II. Tissue samples were obtained using the GTEx operating procedures of tissue collection and specimens were reviewd by pathologists to verify the organ source. The Qiagen PAXgene non-formalin tissue preservation product was used to stabilize the specimens. The RNA-seq was performed by GTEx and were aligned to the human genome using STAR v2.5.3a assisted by the GENCODE 26 transcriptome defintion. Gene annotations were produced using a custome isoform collapsing procedure that excluded and then included extrons/introns. Gene expression levels were called via the RNA-SeQC tool after filtering it by unique mapping, proper pairing, and exon overlap. 

III. The goal of GTEx required the donating specimen tissue had no evidence of disease; the tissue types were collected based on their clinical significance, logical feasibility, and relevance to GTEx's goal.

IV. 

7. a) I. The GNF Gene Expression Atlas track contains two replicates each of 79 human tissues run over Affymetrix microarrays.

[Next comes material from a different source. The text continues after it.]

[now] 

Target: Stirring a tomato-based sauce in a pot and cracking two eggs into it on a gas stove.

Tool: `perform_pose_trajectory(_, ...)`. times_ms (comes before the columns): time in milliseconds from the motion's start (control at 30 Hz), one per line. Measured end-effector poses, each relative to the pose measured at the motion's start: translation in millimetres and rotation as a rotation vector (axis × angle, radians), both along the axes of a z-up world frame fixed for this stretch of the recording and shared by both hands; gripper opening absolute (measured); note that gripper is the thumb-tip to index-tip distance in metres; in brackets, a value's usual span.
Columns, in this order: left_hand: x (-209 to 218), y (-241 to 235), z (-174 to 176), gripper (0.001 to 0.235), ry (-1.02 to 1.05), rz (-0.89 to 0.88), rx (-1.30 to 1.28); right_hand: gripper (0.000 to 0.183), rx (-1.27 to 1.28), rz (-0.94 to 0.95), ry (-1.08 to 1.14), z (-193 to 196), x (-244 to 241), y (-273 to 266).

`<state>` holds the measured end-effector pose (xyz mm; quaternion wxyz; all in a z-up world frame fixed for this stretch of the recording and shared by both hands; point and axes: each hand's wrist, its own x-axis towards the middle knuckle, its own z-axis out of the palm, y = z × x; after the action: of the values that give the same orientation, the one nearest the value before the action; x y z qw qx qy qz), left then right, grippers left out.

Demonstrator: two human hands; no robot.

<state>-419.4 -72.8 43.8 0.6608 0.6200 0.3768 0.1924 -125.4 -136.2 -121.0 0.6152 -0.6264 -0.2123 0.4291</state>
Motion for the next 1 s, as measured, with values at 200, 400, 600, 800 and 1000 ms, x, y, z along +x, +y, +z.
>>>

The averages of the related tissues are shown in the track data. 
II. There are no Methods displayed.
III. There are no Subject and Sample Characteristics displayed.
IV. 
b) I. RNA sequencing
II. The main difference between RNA and Affymetrix microarrays is the specificity of the data as well as how it is presented. RNA sequencing is a lot more specific by extracting data of tissue for specific parts of the body, while microarrays are a lot more general in what tissue they record data for. Also, RNA sequencing is presented as a bar graph while microarrays are presented with a color scale key.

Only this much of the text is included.